La demanda global de soja incrementa año a año y la Argentina es uno de los mayores productores de este cultivo a nivel mundial. Para seguir conquistando y reteniendo mercados es necesario que lo haga bajo un marco de responsabilidad sin comprometer al medioambiente ni a la sociedad.
Garruchos Agropecuaria tiene más de 20 años de trayectoria y -en línea con esta forma de hacer negocios- logró la certificación como productor responsable con el estándar CRS (Certified Responsible Soya) para sus campos agrícolas San Francisco, La Magdalena y San Jerónimo, ubicados en las provincias de Córdoba y Buenos Aires.
El principal objetivo de esta certificación es garantizar cadenas de suministro gestionadas responsablemente y orientadas a la mejora continua. A partir de esta primera experiencia, que demandó de un gran trabajo en equipo, la compañía deberá renovar su certificado año a año, recibiendo auditorías exhaustivas que buscan evidenciar su compromiso con el medio ambiente y la comunidad en la que se desarrollan.

Para obtener la certificación es necesario cumplir con siete principios vinculados directamente con el medioambiente, la producción y la comunidad.
Es conocido que la soja se comercializa a granel, pero a pesar de esto se debe poder justificar el origen y proceso productivo del grano por lo que el primero de estos indicadores es la trazabilidad, ya que la soja certificada debe entrar en el mercado de una manera medible desde que se siembra la semilla hasta que se cosecha.
Por otra parte, los productores que apliquen a esta norma deben cumplir, sin excepción, todas las normativas legales y regulaciones vigentes, como también cumplir con los requerimientos detallados en el estándar de CRS, por eso el segundo requerimiento de la certificación es el cumplimiento legal.
Es fundamental para lograr este estándar que la compañía productora asegure las condiciones laborales seguras y justas a todos sus empleados. Este principio contempla que las personas que trabajan en la compañía, ya sea colaboradores o contratistas, cuenten con una remuneración acorde a las tareas realizadas, que se respeten sus derechos, prohíbe el trabajo infantil o precarizado y busca promover ambientes de trabajo libres de violencia.

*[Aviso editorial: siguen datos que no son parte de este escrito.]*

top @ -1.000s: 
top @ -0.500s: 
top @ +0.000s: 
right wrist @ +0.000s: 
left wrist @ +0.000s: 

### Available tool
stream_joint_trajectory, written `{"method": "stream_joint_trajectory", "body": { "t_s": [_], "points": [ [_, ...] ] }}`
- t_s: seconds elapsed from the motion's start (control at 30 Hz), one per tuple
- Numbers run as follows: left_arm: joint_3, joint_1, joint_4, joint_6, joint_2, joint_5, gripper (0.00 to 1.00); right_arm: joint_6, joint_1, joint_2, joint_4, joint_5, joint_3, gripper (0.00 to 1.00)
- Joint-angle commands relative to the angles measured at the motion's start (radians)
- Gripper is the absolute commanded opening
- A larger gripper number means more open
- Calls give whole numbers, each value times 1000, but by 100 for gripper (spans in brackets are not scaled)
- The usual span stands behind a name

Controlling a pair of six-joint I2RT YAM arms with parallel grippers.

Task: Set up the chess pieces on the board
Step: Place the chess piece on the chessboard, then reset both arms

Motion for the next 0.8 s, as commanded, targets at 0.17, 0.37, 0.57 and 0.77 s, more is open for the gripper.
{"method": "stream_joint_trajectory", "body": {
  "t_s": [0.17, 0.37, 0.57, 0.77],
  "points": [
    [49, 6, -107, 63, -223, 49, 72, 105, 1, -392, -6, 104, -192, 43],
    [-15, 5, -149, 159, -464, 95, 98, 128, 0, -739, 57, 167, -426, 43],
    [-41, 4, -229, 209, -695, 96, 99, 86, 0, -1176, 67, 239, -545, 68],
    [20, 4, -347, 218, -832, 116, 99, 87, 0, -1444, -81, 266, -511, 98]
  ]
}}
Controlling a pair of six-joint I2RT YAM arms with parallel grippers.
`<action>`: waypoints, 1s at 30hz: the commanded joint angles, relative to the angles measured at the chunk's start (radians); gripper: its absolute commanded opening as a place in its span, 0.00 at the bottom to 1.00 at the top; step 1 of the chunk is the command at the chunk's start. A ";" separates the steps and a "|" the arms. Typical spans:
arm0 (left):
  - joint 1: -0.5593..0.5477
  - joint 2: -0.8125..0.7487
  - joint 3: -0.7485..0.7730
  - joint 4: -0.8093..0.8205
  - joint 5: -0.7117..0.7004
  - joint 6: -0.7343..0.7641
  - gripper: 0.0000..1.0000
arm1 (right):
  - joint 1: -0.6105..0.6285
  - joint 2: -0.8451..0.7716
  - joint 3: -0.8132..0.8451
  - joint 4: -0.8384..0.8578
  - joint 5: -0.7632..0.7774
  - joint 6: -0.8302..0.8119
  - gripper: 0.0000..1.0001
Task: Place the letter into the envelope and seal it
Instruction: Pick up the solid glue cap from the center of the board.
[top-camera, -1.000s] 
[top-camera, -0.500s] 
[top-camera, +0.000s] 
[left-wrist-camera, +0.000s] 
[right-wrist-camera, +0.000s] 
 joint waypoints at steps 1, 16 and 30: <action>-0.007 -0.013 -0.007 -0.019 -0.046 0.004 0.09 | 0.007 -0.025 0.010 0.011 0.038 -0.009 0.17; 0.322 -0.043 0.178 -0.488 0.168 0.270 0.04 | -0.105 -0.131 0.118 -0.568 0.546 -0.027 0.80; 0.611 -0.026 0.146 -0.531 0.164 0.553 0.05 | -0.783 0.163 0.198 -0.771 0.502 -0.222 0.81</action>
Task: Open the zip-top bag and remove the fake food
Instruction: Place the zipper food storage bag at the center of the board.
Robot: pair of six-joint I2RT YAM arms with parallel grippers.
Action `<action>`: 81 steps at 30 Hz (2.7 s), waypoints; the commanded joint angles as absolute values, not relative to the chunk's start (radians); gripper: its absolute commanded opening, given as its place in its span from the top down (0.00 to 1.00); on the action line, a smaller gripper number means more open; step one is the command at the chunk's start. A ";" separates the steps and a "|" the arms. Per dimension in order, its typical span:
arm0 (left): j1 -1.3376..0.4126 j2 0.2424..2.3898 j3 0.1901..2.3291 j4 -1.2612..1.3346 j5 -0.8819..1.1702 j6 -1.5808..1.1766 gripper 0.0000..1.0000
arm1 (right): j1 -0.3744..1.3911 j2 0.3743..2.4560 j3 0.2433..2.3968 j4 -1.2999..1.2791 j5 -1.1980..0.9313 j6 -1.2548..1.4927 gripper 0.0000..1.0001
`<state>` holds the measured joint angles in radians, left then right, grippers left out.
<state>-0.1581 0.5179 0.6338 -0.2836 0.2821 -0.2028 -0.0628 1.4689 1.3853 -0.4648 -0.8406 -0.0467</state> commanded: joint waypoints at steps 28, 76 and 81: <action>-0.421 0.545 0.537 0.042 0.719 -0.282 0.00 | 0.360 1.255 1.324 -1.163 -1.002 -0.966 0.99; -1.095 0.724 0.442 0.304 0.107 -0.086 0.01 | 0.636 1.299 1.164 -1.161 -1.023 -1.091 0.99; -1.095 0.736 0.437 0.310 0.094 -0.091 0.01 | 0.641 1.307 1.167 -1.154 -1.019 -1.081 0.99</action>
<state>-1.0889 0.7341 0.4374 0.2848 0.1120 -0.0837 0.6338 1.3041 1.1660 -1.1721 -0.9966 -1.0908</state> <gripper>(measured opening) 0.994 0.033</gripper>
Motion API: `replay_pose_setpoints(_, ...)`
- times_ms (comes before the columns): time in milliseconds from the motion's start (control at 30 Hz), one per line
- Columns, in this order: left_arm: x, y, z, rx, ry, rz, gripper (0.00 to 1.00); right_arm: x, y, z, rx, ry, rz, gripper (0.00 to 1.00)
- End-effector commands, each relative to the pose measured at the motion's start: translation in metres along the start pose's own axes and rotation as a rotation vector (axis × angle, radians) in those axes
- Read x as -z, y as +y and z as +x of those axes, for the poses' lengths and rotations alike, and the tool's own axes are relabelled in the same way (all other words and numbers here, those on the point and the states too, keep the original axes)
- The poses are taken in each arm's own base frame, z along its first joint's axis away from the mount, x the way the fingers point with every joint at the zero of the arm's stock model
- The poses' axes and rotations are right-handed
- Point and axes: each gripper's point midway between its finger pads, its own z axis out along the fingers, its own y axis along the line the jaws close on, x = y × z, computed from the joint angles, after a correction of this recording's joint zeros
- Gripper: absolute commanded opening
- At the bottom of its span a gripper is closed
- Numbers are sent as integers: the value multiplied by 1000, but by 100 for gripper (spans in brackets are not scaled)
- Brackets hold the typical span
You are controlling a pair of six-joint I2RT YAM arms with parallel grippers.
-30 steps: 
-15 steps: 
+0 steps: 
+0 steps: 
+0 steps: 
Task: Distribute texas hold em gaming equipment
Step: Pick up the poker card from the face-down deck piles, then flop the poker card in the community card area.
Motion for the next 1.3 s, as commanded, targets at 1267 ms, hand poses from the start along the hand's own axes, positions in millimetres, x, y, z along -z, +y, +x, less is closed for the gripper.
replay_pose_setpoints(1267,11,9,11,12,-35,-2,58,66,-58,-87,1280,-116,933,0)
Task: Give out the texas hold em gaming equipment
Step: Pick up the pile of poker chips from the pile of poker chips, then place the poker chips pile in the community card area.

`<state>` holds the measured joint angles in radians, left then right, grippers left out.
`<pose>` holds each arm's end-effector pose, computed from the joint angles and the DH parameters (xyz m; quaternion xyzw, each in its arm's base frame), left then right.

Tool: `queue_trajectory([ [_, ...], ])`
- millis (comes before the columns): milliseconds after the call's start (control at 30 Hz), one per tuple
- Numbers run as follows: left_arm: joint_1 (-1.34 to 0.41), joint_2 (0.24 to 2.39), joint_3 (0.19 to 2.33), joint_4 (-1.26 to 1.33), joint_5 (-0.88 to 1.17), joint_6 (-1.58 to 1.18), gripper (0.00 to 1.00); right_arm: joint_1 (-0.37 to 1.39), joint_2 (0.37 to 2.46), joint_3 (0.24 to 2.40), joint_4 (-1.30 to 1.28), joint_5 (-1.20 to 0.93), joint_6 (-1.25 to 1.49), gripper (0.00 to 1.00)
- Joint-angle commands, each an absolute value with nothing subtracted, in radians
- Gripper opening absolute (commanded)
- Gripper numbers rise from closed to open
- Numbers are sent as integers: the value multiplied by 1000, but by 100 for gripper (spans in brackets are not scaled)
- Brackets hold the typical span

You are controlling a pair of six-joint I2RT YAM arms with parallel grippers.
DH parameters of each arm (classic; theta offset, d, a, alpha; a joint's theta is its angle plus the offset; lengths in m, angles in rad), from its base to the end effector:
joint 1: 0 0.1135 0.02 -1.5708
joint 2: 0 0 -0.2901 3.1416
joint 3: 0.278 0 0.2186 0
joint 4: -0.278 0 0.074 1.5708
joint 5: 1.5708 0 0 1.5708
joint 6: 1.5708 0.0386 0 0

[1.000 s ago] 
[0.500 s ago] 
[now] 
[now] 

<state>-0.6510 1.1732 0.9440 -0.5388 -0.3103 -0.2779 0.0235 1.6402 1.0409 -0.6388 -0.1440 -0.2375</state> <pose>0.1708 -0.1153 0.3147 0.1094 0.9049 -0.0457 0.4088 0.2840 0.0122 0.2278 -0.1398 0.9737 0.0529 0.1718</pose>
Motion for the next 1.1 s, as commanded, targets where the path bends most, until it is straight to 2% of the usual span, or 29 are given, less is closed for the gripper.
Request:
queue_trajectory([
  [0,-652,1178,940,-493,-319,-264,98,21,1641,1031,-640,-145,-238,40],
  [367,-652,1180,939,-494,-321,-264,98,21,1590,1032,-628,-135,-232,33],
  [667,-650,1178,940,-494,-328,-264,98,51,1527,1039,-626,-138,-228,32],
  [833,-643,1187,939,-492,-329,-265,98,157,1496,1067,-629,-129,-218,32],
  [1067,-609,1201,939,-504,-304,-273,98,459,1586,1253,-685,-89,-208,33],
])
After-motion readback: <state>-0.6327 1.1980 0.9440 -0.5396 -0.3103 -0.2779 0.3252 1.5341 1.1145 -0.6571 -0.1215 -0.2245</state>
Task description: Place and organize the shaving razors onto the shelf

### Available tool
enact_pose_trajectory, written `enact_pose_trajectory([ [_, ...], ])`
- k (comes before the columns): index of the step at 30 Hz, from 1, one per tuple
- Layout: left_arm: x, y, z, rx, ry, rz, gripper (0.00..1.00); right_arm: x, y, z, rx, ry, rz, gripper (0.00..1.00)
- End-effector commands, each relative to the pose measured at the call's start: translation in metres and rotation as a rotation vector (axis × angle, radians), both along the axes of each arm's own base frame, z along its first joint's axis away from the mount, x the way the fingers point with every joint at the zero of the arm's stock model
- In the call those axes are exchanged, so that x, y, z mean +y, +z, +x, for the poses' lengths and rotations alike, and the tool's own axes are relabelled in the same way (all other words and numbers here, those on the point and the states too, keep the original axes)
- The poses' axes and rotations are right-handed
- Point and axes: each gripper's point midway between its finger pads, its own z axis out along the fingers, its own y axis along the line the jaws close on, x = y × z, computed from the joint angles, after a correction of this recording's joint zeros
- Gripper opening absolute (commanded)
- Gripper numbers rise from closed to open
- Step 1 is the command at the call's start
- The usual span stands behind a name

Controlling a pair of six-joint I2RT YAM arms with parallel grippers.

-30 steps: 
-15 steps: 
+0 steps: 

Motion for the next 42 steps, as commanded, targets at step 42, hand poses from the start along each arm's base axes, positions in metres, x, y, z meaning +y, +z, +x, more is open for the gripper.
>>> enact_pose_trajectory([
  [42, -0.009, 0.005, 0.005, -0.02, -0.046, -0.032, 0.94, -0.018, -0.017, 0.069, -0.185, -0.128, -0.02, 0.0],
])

Además para lograr la certificación es imprescindible poder demostrar la tenencia y el derecho legal sobre la tierra y no deben existir reclamos sin resolver entre el campo y otros grupos.
El quinto principio apunta a limitar los posibles impactos negativos sobre la tierra donde se produce soja y sobre la biodiversidad del establecimiento en el que se encuentre la producción. Esto incluye cero deforestación y cero conversión de paisajes naturales a campos productivos. Este punto busca proteger la fauna y la flora nativa. Además, se encuentra prohibida la quema de residuos de cualquier tipo.
Otro punto importante es la responsabilidad social por lo que la empresa certificante debe tener canales de comunicación abiertos a la comunidad, como un teléfono o mail de contacto en la web y entradas a los campos, para mantener un diálogo fluido y bidireccional. De esta manera, se busca que cualquiera pueda presentar reclamos, quejas o propuestas que deben ser atendidas. Todo debe ser documentado y resuelto en un tiempo prudente.

De esta manera, Garruchos busca impulsar un programa de relación con la comunidad e implementar programas o acciones concretas según las necesidades de los habitantes de las zonas en dónde se encuentran presentes sus operaciones.
Por último, el principio de buenas prácticas agrícolas evalúa el uso y manejo adecuado de los productos fitosanitarios, el buen estado y mantenimiento de la maquinaria agrícola, el adecuado manejo de residuos, las pautas de seguridad alimentaria y busca relevar que las prácticas productivas no afecten a las comunidades vecinas.
En el caso de Garruchos, los establecimientos agrícolas trabajan con agricultura de precisión, utilizando la última tecnología para medir los nutrientes en el suelo y reponer lo necesario para evitar su deterioro.

“CRS es una certificación voluntaria que asegura la responsabilidad del productor de soja a lo largo de todo el ciclo del cultivo, pero también con el medio ambiente y la comunidad. Para nosotros, fue un proceso desafiante, que nos dejó muchos aprendizajes como equipo de trabajo”, aseguró Toia Rudderforth, jefa de medio ambiente y auditoría de Garruchos Agropecuaria.
La certificación CRS es parte del desarrollo de la compañía holandesa Cefetra, que abastece de materias primas agrícolas a la industria alimentaria y de combustibles desde hace más de 120 años. El principal objetivo de esta certificación es garantizar cadenas de suministro gestionadas responsablemente y orientadas a la mejora continua.
Garruchos Agropecuaria es la compañía de agronegocios de Insud, con más de 20 años de trayectoria en la producción de carne, leche y granos y tiene establecimientos productivos en cinco provincias argentinas.